## To do
From the material below, work out how many lines contain "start" and answer with the number only.

• • • •

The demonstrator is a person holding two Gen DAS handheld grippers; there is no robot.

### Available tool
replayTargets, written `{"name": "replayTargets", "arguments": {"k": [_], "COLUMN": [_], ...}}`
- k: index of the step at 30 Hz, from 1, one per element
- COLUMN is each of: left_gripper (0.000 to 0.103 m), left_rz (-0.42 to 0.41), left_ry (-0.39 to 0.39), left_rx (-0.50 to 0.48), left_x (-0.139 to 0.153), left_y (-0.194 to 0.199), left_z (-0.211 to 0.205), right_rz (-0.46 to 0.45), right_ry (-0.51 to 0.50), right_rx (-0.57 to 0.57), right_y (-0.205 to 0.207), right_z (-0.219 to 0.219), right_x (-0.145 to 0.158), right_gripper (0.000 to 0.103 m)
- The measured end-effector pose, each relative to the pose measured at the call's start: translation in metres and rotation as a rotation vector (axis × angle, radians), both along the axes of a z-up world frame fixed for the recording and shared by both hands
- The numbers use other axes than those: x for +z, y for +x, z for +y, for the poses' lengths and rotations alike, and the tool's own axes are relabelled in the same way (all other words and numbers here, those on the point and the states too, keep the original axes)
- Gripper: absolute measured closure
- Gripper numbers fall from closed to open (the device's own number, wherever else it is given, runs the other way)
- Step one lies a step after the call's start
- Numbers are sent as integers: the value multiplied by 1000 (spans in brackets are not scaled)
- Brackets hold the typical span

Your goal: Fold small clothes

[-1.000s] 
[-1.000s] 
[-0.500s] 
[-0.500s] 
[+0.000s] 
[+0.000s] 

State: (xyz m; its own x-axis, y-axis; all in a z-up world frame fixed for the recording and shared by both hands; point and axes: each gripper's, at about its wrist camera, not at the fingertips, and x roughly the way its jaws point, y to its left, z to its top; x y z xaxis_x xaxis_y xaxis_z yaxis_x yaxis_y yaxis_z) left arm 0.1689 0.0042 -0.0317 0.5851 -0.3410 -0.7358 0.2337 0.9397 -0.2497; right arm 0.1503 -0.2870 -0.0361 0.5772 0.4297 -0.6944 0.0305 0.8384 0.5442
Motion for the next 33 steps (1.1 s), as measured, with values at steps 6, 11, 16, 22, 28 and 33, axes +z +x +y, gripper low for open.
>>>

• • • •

## Result below
2